Anyhow, I think this should be straightforward. I didn't look at it in detail, but it looked like you only need a specialization with size 8 types that does a _InterlockedCompareExchange64 for most everything. Efficient loads & stores are a bit tricky in that SSE2 is not a requirement for 32-bit Windows. Without it, I think we need to resort FILD/FISTP, which is a pain.
iirc, sse2 intrinsics are not guaranteed to be atomic, so sometimes memory access has to be emulated via CAS.

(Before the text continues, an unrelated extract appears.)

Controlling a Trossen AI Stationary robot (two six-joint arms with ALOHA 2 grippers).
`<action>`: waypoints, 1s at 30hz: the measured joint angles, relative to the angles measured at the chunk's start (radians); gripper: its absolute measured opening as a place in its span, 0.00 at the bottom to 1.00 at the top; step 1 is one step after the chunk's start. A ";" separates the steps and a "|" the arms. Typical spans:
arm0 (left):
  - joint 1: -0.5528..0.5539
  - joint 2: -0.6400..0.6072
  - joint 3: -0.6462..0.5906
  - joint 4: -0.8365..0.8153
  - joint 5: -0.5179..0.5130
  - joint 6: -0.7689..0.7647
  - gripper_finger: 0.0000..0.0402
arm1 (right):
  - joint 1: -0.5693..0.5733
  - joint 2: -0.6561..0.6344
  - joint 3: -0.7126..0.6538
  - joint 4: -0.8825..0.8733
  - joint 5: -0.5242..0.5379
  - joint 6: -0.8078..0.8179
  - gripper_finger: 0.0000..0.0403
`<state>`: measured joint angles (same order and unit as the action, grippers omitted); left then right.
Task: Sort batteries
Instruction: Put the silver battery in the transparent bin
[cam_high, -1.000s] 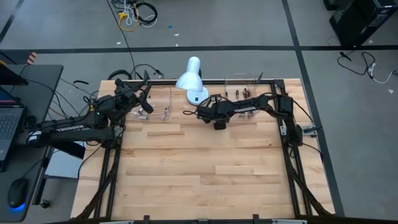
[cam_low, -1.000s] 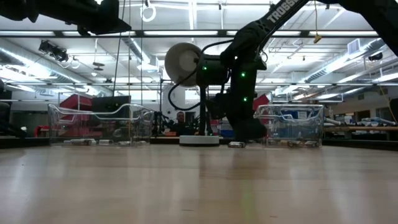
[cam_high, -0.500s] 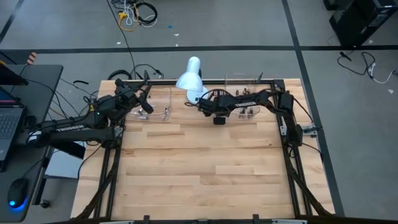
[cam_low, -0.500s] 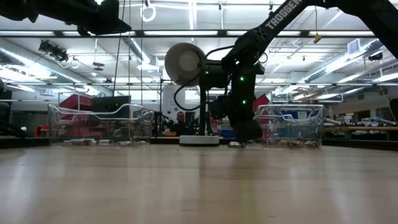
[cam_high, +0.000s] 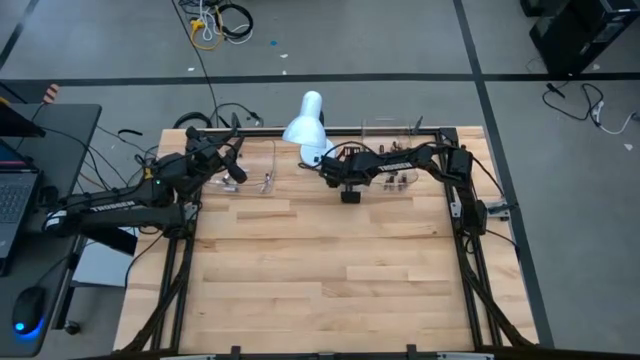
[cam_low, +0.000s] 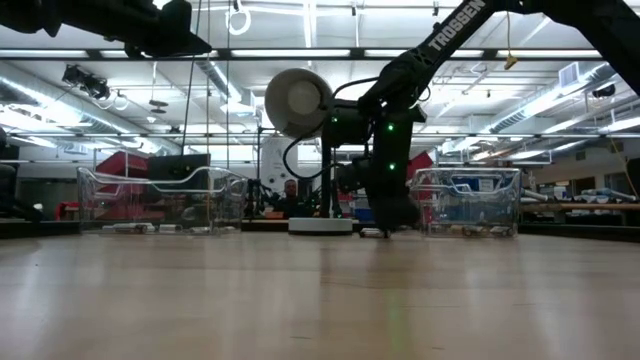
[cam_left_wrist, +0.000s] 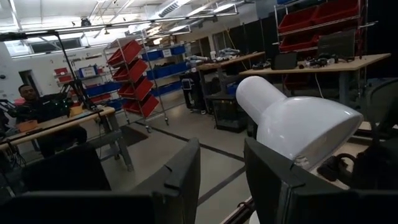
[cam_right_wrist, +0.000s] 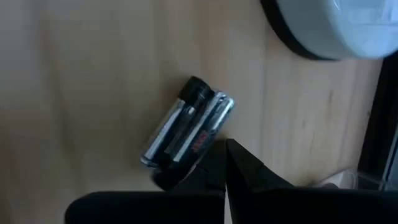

Well, I hope that at least atomic<> gets it right. Nonaligned accesses are not guaranteed to be atomic. In this case I guess, the atomic<> implementation ends up using a uint64_t. In VC++ __alignof == 8, but that doesn't mean that autos of type uint64_t are necessarily aligned. In our case I would assume that you get memory from the OS to be at least 16 or 8 byte aligned and the alignment of class types should be fine.
this is the reason, why atomic<>::is_lock_free() is not a static member function.
E.g.: consider this on x86 with an older GCC void foo() { atomic<tagged_node_ptr<X> > x; }
Is x aligned, here? I don't recall the ABI, but I believe it doesn't guarantee anything beyond 4-byte alignment for ESP on entry. So to align x properly in the stack frame, the stack must be dynamically aligned (or some interprocedural optimization may help) -- but I don't think older GCCs do that.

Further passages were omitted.